Confidence Interval Calculator

Example data table

Five repeated readings of gravitational acceleration near Earth.

Paste the values into Raw readings, select 95%, and calculate.

Formula used

This calculator reports a two-sided confidence interval for a mean:

CI = x̄ ± k · SE

• SE = σ / √n for Z method when σ is known.
• SE = s / √n for T method when σ is unknown.
• k is a critical value using p = 1 − α/2.
• For T, df = n − 1.

Critical values are computed numerically (normal inverse CDF) and via a series approximation for Student’s t.

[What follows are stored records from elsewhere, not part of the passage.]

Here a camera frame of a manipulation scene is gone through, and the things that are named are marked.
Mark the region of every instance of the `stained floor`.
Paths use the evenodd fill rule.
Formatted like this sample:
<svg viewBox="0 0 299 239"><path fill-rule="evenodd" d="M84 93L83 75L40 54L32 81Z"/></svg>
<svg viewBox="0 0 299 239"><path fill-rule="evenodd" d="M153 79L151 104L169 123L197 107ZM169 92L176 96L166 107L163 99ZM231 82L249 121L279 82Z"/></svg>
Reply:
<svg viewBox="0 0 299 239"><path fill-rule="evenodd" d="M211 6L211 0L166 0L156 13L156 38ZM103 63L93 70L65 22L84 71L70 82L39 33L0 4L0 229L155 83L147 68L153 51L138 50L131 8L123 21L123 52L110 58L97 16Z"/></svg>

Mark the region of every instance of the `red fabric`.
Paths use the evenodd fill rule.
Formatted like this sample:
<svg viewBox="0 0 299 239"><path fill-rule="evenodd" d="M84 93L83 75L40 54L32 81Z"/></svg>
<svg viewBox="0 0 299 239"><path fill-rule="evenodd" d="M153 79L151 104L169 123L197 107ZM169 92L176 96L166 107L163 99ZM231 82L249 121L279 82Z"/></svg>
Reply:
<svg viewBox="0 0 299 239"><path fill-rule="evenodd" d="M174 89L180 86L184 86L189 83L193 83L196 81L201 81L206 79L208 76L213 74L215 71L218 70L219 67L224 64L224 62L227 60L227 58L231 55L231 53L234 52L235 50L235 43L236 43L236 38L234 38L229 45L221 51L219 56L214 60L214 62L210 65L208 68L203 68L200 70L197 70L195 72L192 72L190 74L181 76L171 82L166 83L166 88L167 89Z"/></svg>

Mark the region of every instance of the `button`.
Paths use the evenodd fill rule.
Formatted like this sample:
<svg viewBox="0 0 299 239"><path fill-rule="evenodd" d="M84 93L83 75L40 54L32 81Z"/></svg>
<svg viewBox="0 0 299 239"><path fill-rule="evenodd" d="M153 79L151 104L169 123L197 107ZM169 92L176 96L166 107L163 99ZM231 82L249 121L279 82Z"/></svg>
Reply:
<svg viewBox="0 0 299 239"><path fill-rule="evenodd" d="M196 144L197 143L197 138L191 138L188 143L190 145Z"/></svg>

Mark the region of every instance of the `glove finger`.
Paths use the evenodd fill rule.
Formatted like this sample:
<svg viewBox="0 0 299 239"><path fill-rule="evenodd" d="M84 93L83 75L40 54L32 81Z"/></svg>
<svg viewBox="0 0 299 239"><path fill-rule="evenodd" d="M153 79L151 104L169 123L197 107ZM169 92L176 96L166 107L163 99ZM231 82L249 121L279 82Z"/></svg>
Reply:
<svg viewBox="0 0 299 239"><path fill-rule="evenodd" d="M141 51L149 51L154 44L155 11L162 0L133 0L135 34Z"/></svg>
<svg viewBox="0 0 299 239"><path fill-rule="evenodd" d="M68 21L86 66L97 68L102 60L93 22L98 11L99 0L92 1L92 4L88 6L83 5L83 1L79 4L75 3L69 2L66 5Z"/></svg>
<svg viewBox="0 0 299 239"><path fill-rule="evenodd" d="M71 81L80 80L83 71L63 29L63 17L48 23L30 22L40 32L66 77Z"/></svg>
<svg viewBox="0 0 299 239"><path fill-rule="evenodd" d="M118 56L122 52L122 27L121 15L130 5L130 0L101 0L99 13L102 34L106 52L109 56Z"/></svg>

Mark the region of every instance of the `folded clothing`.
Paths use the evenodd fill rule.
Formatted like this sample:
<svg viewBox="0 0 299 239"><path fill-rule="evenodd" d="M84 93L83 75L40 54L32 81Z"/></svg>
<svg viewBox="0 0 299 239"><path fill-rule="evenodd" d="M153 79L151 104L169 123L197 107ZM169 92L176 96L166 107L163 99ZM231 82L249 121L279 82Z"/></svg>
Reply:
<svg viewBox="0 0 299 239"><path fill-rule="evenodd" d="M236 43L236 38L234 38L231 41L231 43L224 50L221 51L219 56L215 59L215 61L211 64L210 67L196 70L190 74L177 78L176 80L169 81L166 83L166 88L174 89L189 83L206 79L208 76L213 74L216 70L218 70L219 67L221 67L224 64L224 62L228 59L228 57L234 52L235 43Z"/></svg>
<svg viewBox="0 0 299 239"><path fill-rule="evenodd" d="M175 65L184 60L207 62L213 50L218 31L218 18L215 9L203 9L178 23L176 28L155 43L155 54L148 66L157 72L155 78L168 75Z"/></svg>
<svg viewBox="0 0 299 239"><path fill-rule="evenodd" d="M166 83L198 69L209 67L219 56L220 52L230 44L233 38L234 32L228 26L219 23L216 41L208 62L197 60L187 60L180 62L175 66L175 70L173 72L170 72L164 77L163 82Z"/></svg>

How to use this calculator

1. Select Raw readings to paste repeated measurements.
2. Or choose Summary statistics and enter n, x̄, and s.
3. Pick a confidence level such as 95% or a custom value.
4. Leave Method on Auto unless you must force Z or T.
5. Provide σ only when it is genuinely known.
6. Press Calculate to see the interval above the form.
7. Use Download CSV or Download PDF for reports.

Article

1) Why confidence intervals matter in physics

Experimental physics depends on repeated readings, calibration checks, and uncertainty budgets. A confidence interval (CI) turns a noisy dataset into a bounded estimate of the true mean, helping you report results that are comparable across labs. Instead of stating only x̄, a CI communicates the expected spread of the mean under repeated sampling.

2) From raw readings to summary statistics

Many measurements begin as raw sequences, such as voltages from a sensor or timing values from a photogate. The calculator can compute x̄, s, and n directly from those readings. If you already have published summary statistics, you can enter n, x̄, and s without retyping every observation.

3) Choosing a confidence level with intent

Common confidence levels include 90%, 95%, and 99%. A 95% CI is often used for general reporting, while 99% is preferred when consequences of underestimating uncertainty are high. The confidence level sets α = 1 − CL and therefore changes the critical multiplier applied to the standard error.

4) Z versus T in measurement reporting

Z intervals assume a known population standard deviation σ, which can be valid for well-characterized instruments or stable reference processes. T intervals use the sample standard deviation s and are appropriate when σ is unknown, which is common in research setups. As n increases, T approaches Z, reducing the difference between the methods.

5) Standard error and the power of sample size

Standard error scales as 1/√n, so doubling sample size does not halve uncertainty. For example, reducing SE by a factor of two generally requires about four times more measurements. This calculator reports SE explicitly so you can see how improvements in repeatability or larger n tighten the final interval.

6) Interpreting interval width and relative margin

The width of the CI equals 2·margin. In practice, engineers and physicists often compare margin to the mean as a percentage, especially for dimensionless ratios or normalized signals. A relative margin of 1% can be excellent in some contexts, while spectroscopy or metrology may demand far smaller margins.

7) Practical tips for cleaner intervals

Before computing a CI, remove obvious logging errors and verify units. Avoid mixing regimes, such as combining warm-up readings with steady-state values. If the data show drift, consider segmenting runs or improving thermal control. If outliers are physical, document them rather than deleting them silently.

8) Export-ready results for lab notes

Good lab practice includes traceable calculations. The export buttons produce a compact CSV line for spreadsheets and a PDF-style summary suitable for printing. That makes it easy to attach uncertainty results to notebooks, reports, or instrument validation documents without rewriting values by hand.